_What is required_
Once the line holding "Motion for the" is written out, stop; begin at the first line of the material below and retype exactly, dropping pictures.

_Provided material_

--*--

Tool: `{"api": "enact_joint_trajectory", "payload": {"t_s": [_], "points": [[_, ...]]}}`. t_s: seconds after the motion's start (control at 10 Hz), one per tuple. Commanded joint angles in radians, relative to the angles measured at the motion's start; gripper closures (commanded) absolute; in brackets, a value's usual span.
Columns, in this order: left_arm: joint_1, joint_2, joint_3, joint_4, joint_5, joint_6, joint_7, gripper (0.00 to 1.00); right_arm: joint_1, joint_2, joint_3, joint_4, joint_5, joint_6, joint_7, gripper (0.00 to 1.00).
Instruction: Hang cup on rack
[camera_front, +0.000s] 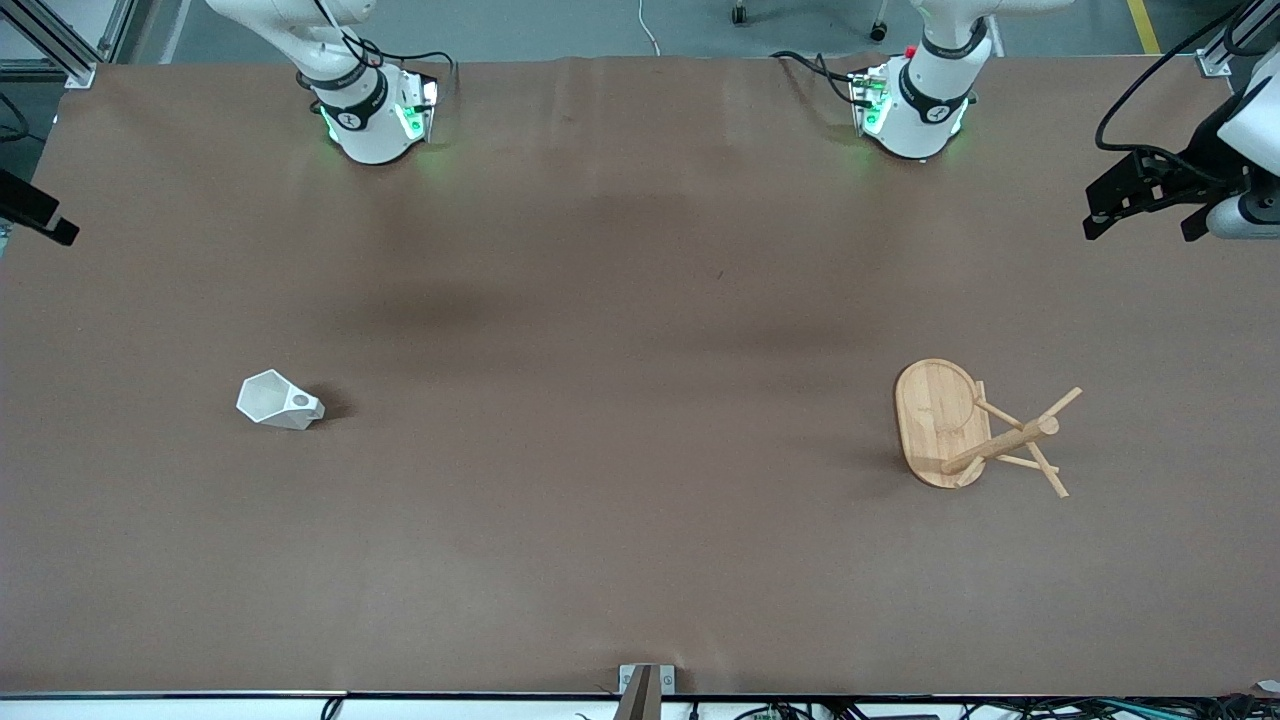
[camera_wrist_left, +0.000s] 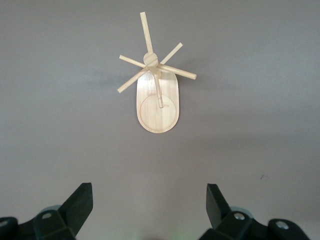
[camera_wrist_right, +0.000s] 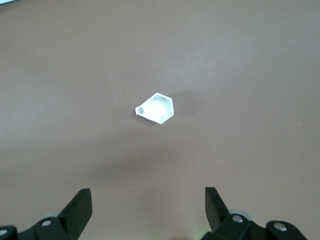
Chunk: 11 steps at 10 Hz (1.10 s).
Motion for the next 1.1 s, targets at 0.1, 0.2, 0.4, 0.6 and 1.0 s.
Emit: {"api": "enact_joint_trajectory", "payload": {"t_s": [0.1, 0.2, 0.4, 0.6, 1.0], "points": [[0.009, 0.018, -0.007, -0.026, -0.015, 0.009, -0.005, 0.0, -0.007, 0.131, 0.004, -0.104, -0.017, 0.184, -0.009, 0.0], [0.007, 0.019, -0.006, -0.025, -0.015, 0.011, -0.005, 0.0, -0.015, 0.171, 0.001, -0.132, -0.017, 0.239, -0.015, 0.0], [0.007, 0.019, -0.007, -0.026, -0.015, 0.011, -0.005, 0.0, -0.032, 0.196, -0.004, -0.289, -0.017, 0.439, -0.056, 0.0], [0.009, 0.034, -0.006, -0.023, -0.015, 0.014, -0.003, 0.0, -0.046, 0.208, -0.028, -0.47, -0.014, 0.668, -0.104, 0.0], [0.009, 0.039, -0.006, -0.023, -0.015, 0.016, -0.003, 0.0, -0.038, 0.294, -0.028, -0.627, -0.006, 0.911, -0.105, 0.0]]}}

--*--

_Response to the exercise_
Tool: `{"api": "enact_joint_trajectory", "payload": {"t_s": [_], "points": [[_, ...]]}}`. t_s: seconds after the motion's start (control at 10 Hz), one per tuple. Commanded joint angles in radians, relative to the angles measured at the motion's start; gripper closures (commanded) absolute; in brackets, a value's usual span.
Columns, in this order: left_arm: joint_1, joint_2, joint_3, joint_4, joint_5, joint_6, joint_7, gripper (0.00 to 1.00); right_arm: joint_1, joint_2, joint_3, joint_4, joint_5, joint_6, joint_7, gripper (0.00 to 1.00).
Instruction: Hang cup on rack
[camera_front, +0.000s] 
[camera_wrist_left, +0.000s] 
[camera_wrist_right, +0.000s] 
Chunk: 11 steps at 10 Hz (1.10 s).
Motion for the next 1.1 s, targets at 0.1, 0.2, 0.4, 0.6 and 1.0 s.

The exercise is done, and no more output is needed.